→ Exercise description: An image-free reproduction of the data below is needed: print it exactly.

** Data block follows **

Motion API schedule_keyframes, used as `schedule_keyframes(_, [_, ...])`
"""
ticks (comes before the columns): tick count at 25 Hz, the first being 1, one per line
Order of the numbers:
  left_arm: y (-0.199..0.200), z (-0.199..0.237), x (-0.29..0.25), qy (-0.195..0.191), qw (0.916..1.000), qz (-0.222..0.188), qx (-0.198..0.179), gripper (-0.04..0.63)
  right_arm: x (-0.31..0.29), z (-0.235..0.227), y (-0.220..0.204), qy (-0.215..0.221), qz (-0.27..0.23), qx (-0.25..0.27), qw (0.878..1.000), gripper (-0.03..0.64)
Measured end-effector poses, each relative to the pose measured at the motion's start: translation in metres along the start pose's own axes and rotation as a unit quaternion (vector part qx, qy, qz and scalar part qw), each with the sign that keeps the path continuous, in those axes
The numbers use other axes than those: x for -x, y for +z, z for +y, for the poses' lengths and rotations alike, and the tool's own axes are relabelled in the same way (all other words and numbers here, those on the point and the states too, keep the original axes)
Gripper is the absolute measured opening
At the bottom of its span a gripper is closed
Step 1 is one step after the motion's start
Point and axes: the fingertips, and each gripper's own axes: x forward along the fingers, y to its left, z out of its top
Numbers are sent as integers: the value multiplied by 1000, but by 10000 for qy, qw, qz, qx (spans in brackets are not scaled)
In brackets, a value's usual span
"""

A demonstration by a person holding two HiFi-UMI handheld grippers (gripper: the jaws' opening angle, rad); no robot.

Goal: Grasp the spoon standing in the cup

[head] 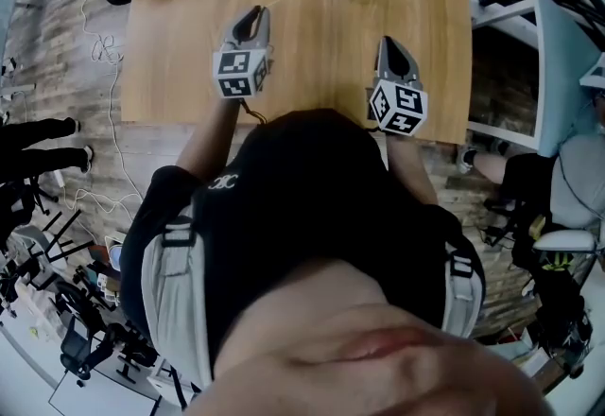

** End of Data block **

→ Output for this task:
Motion API schedule_keyframes, used as `schedule_keyframes(_, [_, ...])`
"""
ticks (comes before the columns): tick count at 25 Hz, the first being 1, one per line
Order of the numbers:
  left_arm: y (-0.199..0.200), z (-0.199..0.237), x (-0.29..0.25), qy (-0.195..0.191), qw (0.916..1.000), qz (-0.222..0.188), qx (-0.198..0.179), gripper (-0.04..0.63)
  right_arm: x (-0.31..0.29), z (-0.235..0.227), y (-0.220..0.204), qy (-0.215..0.221), qz (-0.27..0.23), qx (-0.25..0.27), qw (0.878..1.000), gripper (-0.03..0.64)
Measured end-effector poses, each relative to the pose measured at the motion's start: translation in metres along the start pose's own axes and rotation as a unit quaternion (vector part qx, qy, qz and scalar part qw), each with the sign that keeps the path continuous, in those axes
The numbers use other axes than those: x for -x, y for +z, z for +y, for the poses' lengths and rotations alike, and the tool's own axes are relabelled in the same way (all other words and numbers here, those on the point and the states too, keep the original axes)
Gripper is the absolute measured opening
At the bottom of its span a gripper is closed
Step 1 is one step after the motion's start
Point and axes: the fingertips, and each gripper's own axes: x forward along the fingers, y to its left, z out of its top
Numbers are sent as integers: the value multiplied by 1000, but by 10000 for qy, qw, qz, qx (spans in brackets are not scaled)
In brackets, a value's usual span
"""

A demonstration by a person holding two HiFi-UMI handheld grippers (gripper: the jaws' opening angle, rad); no robot.

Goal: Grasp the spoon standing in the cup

[head] 

This exercise requires no further output.